Nada mais ridículo que a construção artificial de uma beleza moldada em disssonância com a beleza interior. É  a tentativa vã de fazer um “photoshop” da própria imagem.

O cuidado de si exige saber combinar as aptidões com as motivações. Não basta termos aptidão para a música se não sentimos motivação para ser músico. Da mesma forma, não nos ajudam as motivações para sermos músico se não tivermos a aptidão para isso. Disperdiçamos energias e colhemos frustrações. Ficamos medíocres, o que não  engrandece.

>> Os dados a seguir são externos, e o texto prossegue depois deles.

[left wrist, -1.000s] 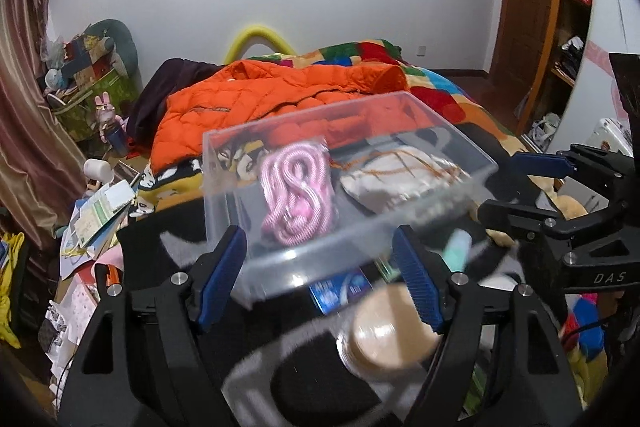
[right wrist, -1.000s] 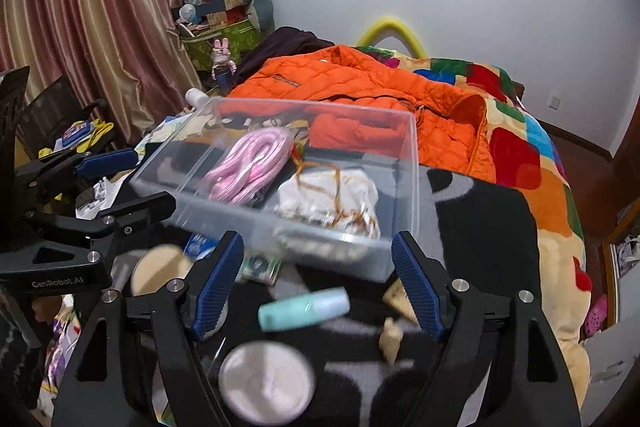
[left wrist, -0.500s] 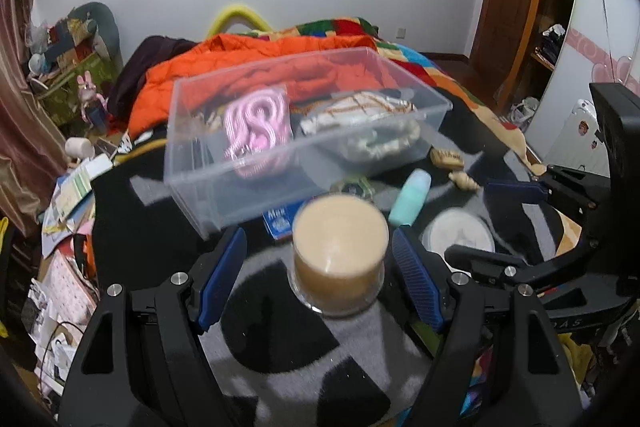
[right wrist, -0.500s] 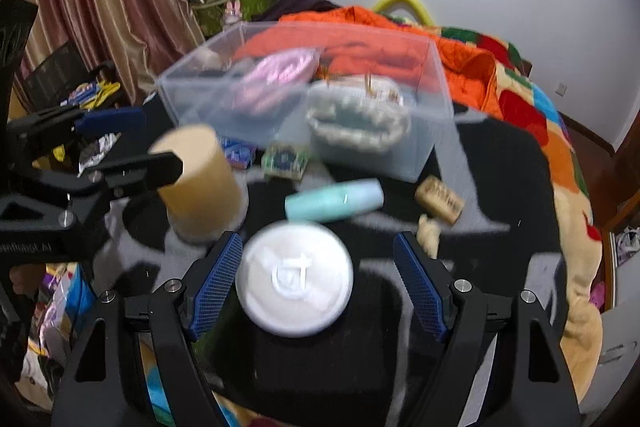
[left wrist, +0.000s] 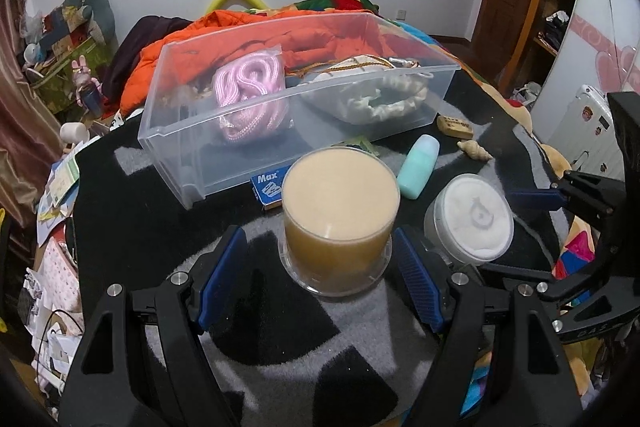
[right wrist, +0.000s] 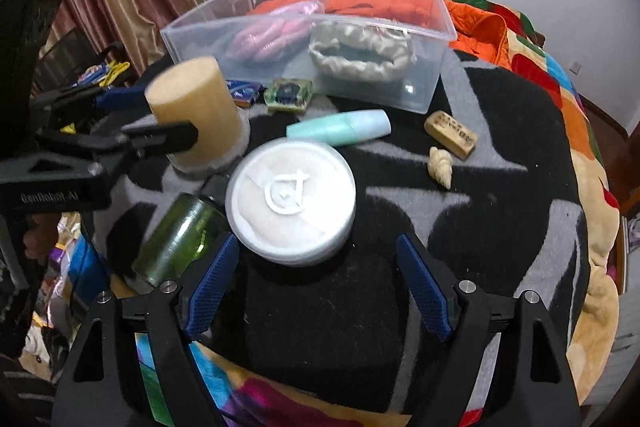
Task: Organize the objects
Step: 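Grasp the beige candle jar with the left tool while the right tool grasps the white round tin, then lower the candle jar with the left tool while the right tool lowers the tin into the box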
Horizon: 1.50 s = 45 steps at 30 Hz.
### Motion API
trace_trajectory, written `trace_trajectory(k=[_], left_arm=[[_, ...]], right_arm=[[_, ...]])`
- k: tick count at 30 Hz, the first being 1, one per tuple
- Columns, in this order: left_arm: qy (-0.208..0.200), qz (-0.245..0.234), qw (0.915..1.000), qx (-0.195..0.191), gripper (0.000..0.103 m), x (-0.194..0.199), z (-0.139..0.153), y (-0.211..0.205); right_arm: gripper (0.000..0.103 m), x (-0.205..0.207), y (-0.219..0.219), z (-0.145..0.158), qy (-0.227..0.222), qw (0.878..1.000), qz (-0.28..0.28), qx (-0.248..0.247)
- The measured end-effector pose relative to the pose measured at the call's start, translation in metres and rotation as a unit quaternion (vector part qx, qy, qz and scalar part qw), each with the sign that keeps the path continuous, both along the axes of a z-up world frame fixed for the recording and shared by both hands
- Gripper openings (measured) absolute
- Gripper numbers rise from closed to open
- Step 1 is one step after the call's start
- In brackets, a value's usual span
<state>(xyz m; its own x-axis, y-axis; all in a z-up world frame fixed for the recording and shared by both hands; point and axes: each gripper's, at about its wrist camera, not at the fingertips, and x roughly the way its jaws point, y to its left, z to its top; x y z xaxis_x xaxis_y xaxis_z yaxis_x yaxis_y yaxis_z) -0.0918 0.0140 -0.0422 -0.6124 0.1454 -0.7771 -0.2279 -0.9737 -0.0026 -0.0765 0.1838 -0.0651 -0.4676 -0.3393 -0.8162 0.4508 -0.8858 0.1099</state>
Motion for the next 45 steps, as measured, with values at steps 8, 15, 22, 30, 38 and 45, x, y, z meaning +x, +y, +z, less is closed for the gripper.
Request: trace_trajectory(k=[8, 15, 22, 30, 38, 45], left_arm=[[0.009, 0.007, 0.9998, 0.014, 0.075, -0.009, 0.002, 0.002], [0.013, 0.009, 0.9993, 0.035, 0.056, -0.014, 0.004, 0.002], [0.026, 0.015, 0.9993, 0.025, 0.056, -0.007, 0.008, 0.003], [0.063, 0.038, 0.9965, 0.039, 0.056, 0.001, 0.036, -0.015], [0.116, 0.066, 0.9898, 0.051, 0.056, -0.011, 0.081, -0.037], [0.136, 0.077, 0.9866, 0.046, 0.056, -0.028, 0.095, -0.044]], right_arm=[[0.079, -0.013, -0.006, 0.000, 0.002, 1.000, 0.009, -0.026], [0.064, -0.018, -0.010, 0.003, 0.009, 0.998, 0.016, -0.054], [0.064, -0.013, 0.001, 0.025, 0.044, 0.997, 0.003, -0.059], [0.064, -0.023, 0.003, 0.061, 0.094, 0.993, -0.010, -0.067], [0.064, -0.050, -0.004, 0.106, 0.143, 0.985, -0.023, -0.092], [0.064, -0.074, -0.024, 0.124, 0.163, 0.981, -0.020, -0.102]])
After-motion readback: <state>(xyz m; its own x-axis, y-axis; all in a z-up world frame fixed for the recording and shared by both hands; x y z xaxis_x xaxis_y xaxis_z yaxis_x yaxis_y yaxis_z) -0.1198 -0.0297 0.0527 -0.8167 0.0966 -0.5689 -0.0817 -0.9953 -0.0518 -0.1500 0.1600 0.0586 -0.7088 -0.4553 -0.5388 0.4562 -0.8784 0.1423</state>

Outro componente do cuidado para consigo mesmo é saber e aprender a conviver com a dimensão de sombra que que acompanha a dimensão de luz. Amamos e odiamos. Somos feitos com estas contradições. Antropologicamente se diz que somos ao mesmo tempo sapiens e demens, gente de intligência e junto a isso gente de rudeza. Somos o encontro das oposições.

Cuidar de si mesmo é poder criar uma síntese onde as contradições não se anulam mas o lado luminoso predomina.

Cuidar de si mesmo é amar-se, acolher-se, reconhecer sua vulnerabilidade, poder chorar, saber perdoar-se e perdoar e desenvolver a resiliência que é a capacidade de dar a volta por cima e aprender dos erros e contradições. Então escrevemos direito apesar das linhas tortas.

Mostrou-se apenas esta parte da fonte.